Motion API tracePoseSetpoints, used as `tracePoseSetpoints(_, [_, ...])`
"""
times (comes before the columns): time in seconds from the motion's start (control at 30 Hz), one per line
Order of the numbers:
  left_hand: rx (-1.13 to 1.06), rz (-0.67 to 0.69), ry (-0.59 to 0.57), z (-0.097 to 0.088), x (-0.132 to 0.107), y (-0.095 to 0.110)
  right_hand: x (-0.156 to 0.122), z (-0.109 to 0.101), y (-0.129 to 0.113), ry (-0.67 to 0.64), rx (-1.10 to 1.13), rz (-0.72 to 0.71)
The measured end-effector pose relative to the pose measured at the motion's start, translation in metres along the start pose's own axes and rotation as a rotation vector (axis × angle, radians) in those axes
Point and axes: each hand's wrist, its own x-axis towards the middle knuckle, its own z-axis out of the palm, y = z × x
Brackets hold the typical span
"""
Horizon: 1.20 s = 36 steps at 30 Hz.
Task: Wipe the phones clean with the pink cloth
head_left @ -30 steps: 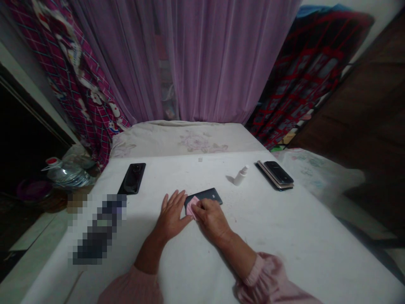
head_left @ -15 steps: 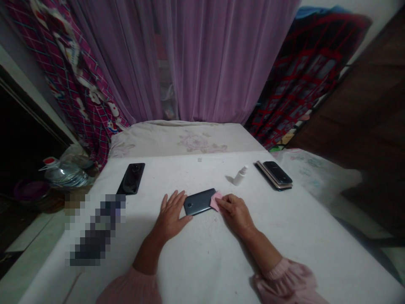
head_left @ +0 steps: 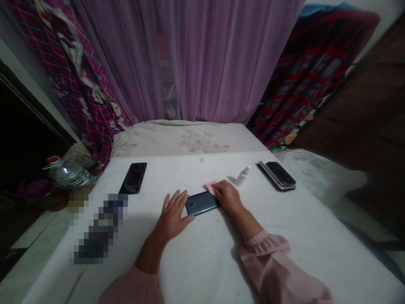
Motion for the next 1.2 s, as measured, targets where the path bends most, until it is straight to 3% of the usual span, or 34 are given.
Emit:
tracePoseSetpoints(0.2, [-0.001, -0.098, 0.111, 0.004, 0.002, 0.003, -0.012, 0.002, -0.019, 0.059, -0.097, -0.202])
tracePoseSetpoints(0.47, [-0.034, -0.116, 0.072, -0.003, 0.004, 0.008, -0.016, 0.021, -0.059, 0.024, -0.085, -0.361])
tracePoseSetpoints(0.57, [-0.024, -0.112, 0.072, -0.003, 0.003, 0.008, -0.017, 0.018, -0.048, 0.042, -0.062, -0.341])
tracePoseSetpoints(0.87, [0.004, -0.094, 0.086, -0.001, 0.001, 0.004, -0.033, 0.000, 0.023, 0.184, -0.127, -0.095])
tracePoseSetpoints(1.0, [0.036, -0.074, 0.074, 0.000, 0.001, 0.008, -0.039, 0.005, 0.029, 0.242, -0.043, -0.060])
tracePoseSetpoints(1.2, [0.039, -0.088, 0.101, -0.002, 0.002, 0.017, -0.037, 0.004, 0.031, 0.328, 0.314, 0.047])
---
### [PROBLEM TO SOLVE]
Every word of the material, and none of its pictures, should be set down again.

### [RESPONSE AREA]
Motion API tracePoseSetpoints, used as `tracePoseSetpoints(_, [_, ...])`
"""
times (comes before the columns): time in seconds from the motion's start (control at 30 Hz), one per line
Order of the numbers:
  left_hand: rx (-1.13 to 1.06), rz (-0.67 to 0.69), ry (-0.59 to 0.57), z (-0.097 to 0.088), x (-0.132 to 0.107), y (-0.095 to 0.110)
  right_hand: x (-0.156 to 0.122), z (-0.109 to 0.101), y (-0.129 to 0.113), ry (-0.67 to 0.64), rx (-1.10 to 1.13), rz (-0.72 to 0.71)
The measured end-effector pose relative to the pose measured at the motion's start, translation in metres along the start pose's own axes and rotation as a rotation vector (axis × angle, radians) in those axes
Point and axes: each hand's wrist, its own x-axis towards the middle knuckle, its own z-axis out of the palm, y = z × x
Brackets hold the typical span
"""
Horizon: 1.20 s = 36 steps at 30 Hz.
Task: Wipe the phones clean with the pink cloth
head_left @ -30 steps: 
head_left @ -15 steps: 
head_left @ +0 steps: 
Motion for the next 1.2 s, as measured, targets where the path bends most, until it is straight to 3% of the usual span, or 34 are given.
Emit:
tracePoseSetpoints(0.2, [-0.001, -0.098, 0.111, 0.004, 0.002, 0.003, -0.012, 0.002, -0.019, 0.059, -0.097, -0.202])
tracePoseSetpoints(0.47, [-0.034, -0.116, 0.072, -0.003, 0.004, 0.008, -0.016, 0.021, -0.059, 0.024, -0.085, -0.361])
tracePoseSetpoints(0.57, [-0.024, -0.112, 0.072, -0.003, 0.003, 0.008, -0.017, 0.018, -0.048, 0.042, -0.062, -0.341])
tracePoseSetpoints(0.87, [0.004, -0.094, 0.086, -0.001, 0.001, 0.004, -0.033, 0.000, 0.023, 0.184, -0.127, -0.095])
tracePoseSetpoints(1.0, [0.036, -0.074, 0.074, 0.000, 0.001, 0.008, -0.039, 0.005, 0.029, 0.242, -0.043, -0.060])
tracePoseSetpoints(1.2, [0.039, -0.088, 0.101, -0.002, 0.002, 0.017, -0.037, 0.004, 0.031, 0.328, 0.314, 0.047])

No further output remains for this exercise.